The military’s proxy party and its allies on Friday began a three-day conference in Yangon to discuss changing Myanmar’s electoral system to one of Proportional Representation, which would make it easier for less popular junta-aligned parties to win seats.
The Union Solidarity and Development Party (USDP), along with several other military-linked parties that fared poorly in last year’s general election, were invited by the jnuta’s election commission to present papers and hold discussions about the new system at the Yangon regional government headquarters on Ahlone road.
Among those attending is the National Democratic Force (NDF) party, which first submitted a proposal in parliament to switch to PR in 2014 but was defeated after a constitutional challenge from the National League for Democracy (NLD).
“We will get to submit and read our papers so I will be presenting a paper that explores how to switch to a PR system that is suitable for Myanmar,” Aung Zin, a secretary of the NDF, told Myanmar Now ahead of the conference.
Myanmar’s elections currently operate under a First Past the Post system, meaning the candidate who wins the most votes in each constituency becomes an MP, while all the votes that went to the losing candidates are effectively thrown out.
Under PR, the number of seats awarded to each party is determined by the overall share of the vote that it wins across the country. That means parties whose candidates fail to secure a majority of votes in any constituency can still have seats in parliament.

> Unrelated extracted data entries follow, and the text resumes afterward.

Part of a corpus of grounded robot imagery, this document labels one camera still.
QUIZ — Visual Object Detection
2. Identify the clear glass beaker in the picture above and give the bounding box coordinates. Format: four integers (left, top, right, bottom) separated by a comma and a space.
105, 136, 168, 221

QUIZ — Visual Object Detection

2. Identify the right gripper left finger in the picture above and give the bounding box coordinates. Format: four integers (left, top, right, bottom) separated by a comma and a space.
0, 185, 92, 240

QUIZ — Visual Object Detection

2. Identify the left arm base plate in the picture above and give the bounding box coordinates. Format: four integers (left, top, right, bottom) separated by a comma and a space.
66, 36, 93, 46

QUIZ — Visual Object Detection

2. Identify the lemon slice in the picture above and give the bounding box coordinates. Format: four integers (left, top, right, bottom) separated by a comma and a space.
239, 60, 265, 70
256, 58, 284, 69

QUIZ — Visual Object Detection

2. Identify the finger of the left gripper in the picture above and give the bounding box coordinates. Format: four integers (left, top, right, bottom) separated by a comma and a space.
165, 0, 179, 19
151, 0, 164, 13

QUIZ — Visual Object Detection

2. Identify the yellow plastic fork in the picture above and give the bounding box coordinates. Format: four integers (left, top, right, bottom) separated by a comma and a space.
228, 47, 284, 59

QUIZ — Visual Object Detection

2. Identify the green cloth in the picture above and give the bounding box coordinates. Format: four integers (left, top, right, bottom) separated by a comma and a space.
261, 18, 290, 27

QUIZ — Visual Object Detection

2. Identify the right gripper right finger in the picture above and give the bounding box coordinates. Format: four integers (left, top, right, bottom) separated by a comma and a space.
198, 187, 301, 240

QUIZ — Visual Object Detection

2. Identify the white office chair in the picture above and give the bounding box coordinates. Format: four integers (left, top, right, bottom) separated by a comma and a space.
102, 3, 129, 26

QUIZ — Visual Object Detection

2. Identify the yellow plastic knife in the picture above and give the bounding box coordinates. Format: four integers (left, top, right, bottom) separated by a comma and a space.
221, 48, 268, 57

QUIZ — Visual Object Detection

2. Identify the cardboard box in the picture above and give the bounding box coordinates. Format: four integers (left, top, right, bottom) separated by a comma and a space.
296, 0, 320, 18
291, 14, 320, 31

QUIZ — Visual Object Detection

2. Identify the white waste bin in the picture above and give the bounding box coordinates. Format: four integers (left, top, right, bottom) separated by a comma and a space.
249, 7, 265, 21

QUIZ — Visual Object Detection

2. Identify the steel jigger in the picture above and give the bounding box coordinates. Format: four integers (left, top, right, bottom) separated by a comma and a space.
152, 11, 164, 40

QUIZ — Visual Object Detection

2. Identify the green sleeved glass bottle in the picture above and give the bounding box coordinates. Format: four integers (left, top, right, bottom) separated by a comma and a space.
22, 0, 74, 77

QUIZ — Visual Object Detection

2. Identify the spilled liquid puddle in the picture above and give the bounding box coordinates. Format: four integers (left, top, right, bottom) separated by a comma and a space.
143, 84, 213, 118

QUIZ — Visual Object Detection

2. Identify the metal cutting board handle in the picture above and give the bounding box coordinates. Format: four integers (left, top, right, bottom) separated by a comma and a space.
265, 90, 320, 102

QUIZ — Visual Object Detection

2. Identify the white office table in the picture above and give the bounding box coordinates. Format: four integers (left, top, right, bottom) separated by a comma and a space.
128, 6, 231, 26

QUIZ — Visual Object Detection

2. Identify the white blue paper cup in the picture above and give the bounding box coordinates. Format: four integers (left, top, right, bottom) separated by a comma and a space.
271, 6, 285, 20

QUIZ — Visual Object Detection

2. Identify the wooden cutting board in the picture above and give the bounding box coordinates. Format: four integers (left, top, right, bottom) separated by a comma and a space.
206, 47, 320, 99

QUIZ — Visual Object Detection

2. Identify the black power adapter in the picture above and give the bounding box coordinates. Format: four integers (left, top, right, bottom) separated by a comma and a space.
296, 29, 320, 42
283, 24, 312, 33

The current system was brought in by the military as part of its widely hated 2008 constitution, but since then the NLD has secured two massive landslide victories in which the percentage of seats it won was even greater than the percentage of votes it won nationwide.
Some analysts have suggested that the humiliating defeat dealt to the USDP by the NLD last year may have been a factor in the military’s February 1 coup. Since the power grab, coup leader Min Aung Hlaing has been vocal about his desire to switch to PR.
In late September Khin Maung Oo of the junta’s election commission said that 29 constituencies for regional ethnic affairs ministers, as well as Myanmar’s six autonomous regions, would keep the old system but the rest of the country would change to PR.
“We will use the PR system according to the Constitution and the election laws. We will not be changing the number of MPs,” he said during a press conference.
Aung Zin, of the NDF, said it was not unconstitional to switch to PR and that election commission laws allowed for such a change.
“We are switching to the PR system according to the Constitution and the election laws so that our country can have a parliament that includes all kinds of political parties,” he said.
The junta has repeatedly said it intends to hold new elections, despite the fact vast swaths of the population are in open revolt against its rule and the chances of a legitimate poll being held under the coup regime are considered practically non-existent.